I took this picture 2 days before we got the news about Robin Williams. I was getting ready to have a very busy August and fully expecting there would be stressful times in the following weeks. It ended up being worse than I thought it was going to be and I tried to post about a few things during the last twenty or so days… but I couldn’t publish any of it. Too dark and melancholy for this space, which is an extension of my self… to a point. I pushed through a lot of the issues I was having, this involved avoiding the nightly news, spending too much time on pinterest, working long hours, eating horribly (gelato to the rescue!), crying spontaneously… wallowing a bit in my Aimee cave.
I was glad for the start of a new month this past Monday (and a day off from work, thanks Labor Day!). That night I was feeling optimistic about what September would bring and also feeling guilty about neglecting the blog and not being bullet proof enough to “post through the pain”. Which in and of itself is quite silly. I’m not someone with swarms of readers, nobody was worried that I’d jumped off a bridge or quit the whole blog thing. I’m too hard on myself about almost everything and share very little of myself with people IRL so as to not overwhelm them or scare them away… and there’s always the overshare remorse that settles in almost immediately after you’ve said “see you later, thanks for listening.”

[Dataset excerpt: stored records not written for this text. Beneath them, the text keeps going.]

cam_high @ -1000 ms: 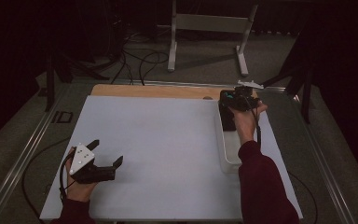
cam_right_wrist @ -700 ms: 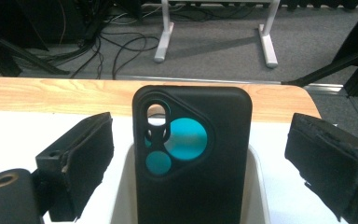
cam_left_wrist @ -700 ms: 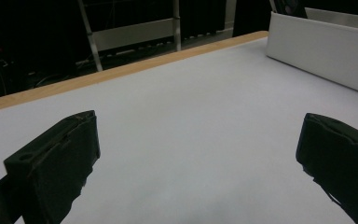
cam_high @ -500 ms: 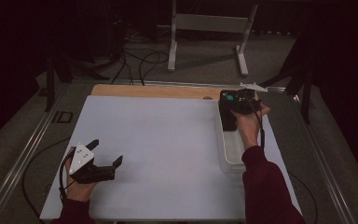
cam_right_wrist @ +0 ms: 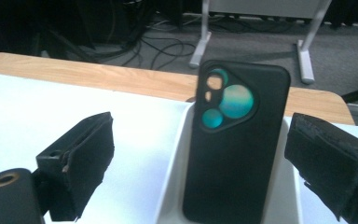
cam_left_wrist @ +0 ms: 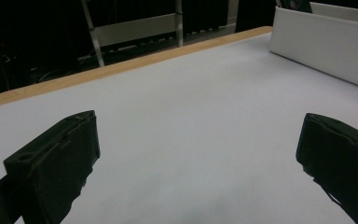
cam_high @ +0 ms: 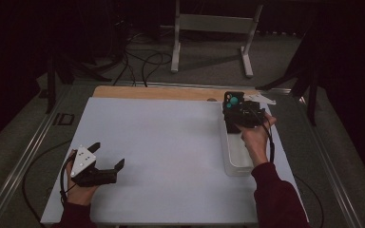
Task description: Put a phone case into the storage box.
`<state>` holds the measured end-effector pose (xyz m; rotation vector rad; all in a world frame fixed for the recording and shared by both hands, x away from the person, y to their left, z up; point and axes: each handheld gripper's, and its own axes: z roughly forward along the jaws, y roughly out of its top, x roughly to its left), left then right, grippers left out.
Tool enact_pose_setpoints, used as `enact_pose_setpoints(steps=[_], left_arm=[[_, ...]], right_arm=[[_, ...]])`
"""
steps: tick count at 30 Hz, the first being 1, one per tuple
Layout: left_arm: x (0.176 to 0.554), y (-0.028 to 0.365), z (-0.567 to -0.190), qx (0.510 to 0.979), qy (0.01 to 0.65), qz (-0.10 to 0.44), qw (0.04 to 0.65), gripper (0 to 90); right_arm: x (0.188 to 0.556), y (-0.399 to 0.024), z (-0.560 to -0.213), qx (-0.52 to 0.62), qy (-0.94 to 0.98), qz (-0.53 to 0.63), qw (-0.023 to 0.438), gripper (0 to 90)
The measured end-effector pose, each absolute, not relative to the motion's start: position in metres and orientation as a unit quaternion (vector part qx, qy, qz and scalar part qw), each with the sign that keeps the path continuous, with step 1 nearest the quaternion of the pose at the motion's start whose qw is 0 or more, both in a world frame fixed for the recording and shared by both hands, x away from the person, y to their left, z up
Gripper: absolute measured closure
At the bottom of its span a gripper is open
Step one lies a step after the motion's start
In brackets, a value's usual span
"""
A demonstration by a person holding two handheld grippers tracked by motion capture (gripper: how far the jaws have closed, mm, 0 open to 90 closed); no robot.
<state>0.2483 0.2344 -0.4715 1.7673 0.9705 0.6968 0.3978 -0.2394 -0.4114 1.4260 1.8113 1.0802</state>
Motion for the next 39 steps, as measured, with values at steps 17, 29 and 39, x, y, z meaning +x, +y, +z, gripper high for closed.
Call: enact_pose_setpoints(steps=[17,29,39], left_arm=[[0.249,0.236,-0.471,0.733,0.407,0.281,0.467,0.0],[0.247,0.24,-0.467,0.729,0.409,0.284,0.47,0.0],[0.245,0.24,-0.466,0.73,0.404,0.281,0.474,0.0]], right_arm=[[0.332,-0.243,-0.424,0.488,0.684,0.464,0.28,7.9],[0.286,-0.253,-0.437,0.452,0.69,0.491,0.278,7.9],[0.262,-0.259,-0.447,0.427,0.697,0.508,0.272,7.9]])
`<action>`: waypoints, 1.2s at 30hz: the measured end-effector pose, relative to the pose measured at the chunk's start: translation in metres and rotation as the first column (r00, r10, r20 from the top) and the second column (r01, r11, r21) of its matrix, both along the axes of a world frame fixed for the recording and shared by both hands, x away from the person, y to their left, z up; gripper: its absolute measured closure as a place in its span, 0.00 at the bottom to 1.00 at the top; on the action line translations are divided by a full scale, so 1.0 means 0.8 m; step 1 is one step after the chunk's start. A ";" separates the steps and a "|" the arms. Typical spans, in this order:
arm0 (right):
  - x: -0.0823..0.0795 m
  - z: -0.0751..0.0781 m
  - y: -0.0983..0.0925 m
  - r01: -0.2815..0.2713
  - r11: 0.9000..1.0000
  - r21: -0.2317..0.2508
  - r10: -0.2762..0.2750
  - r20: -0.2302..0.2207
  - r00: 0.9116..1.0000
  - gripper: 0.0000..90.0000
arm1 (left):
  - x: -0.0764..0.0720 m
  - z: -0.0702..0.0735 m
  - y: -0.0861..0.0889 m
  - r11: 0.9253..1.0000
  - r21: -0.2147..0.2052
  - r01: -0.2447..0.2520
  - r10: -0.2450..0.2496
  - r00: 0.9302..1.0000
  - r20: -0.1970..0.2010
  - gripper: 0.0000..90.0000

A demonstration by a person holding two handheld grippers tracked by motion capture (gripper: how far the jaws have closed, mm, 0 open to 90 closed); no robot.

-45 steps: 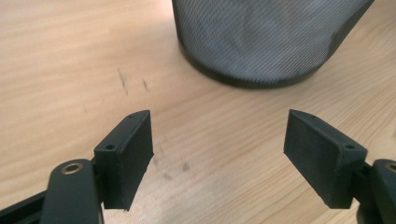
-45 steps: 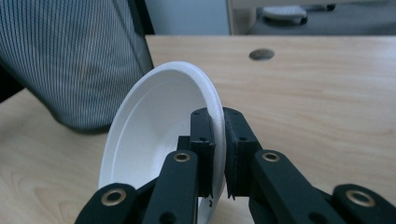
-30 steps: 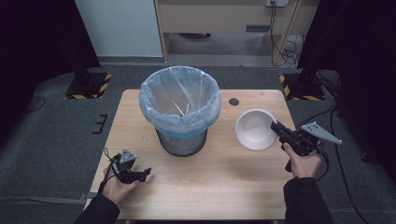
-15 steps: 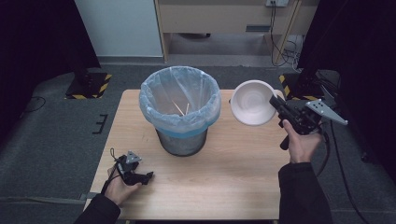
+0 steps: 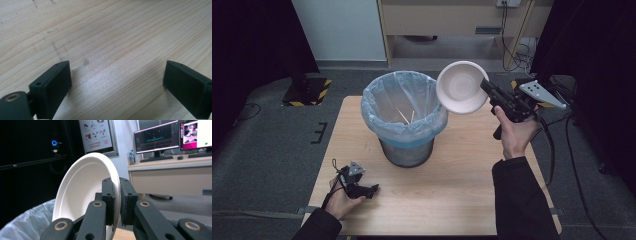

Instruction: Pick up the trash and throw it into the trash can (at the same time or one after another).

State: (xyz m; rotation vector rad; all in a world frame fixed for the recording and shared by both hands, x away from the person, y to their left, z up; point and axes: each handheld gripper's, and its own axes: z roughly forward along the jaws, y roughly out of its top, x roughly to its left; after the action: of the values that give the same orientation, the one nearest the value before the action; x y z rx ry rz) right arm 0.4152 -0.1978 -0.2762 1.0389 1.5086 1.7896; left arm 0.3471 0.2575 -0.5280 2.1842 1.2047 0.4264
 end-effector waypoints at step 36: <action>0.058 -0.011 0.142 -0.113 0.991 -0.065 0.111 -0.026 0.993 0.71 | 0.000 -0.003 0.001 1.000 -0.009 0.017 -0.017 1.000 0.011 0.04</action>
State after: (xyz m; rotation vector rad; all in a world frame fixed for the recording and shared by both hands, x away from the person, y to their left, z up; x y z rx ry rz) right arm 0.4612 -0.0838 -0.2847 0.9618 1.6579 1.7960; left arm 0.3472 0.2581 -0.5300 2.1799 1.1794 0.4245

So, while sitting up in bed that night with notebook in hand, resident Beagle snoring at my feet, I wrote down a few things I would like to share in this space. The first was random thoughts that pop into my brain because they are random but also tend to be weird, funny, honest, or plainly pensive. The second was writing a letter each new month… to the month... to give myself a positive framework for what I see happening in the weeks to come; the progress I expect to make and a general summary of what that particular month means to me. Some months of the year I dread because I remember too much about the “bad” things I’ve struggled through. I want to do something that honors those events (or, rather, my own resilience) but also puts them in perspective. Because, if you don’t do that, it’s too easy to get stuck in the crappy crap. Well, that’s how it is for me anyway.
I’ve not worked out completely how to go about sharing my random thoughts -which one of my friends has coined “aimeeisms” – which, don’t worry, I won’t be referring to them as that. My Bamboo tablet is getting pretty dusty, so maybe I’ll just write them in my favorite blobby ink pen and plop them down here in a post, all impromptu and simple-like? We’ll see (she said, in her best fake parenting voice.)
My next post will be a Dear September letter. I thought I could just post it here with this big long “catch up (haha, ketchup) post” but I’ve rambled on for quite long enough!
Until then “see you later, thanks for listening.”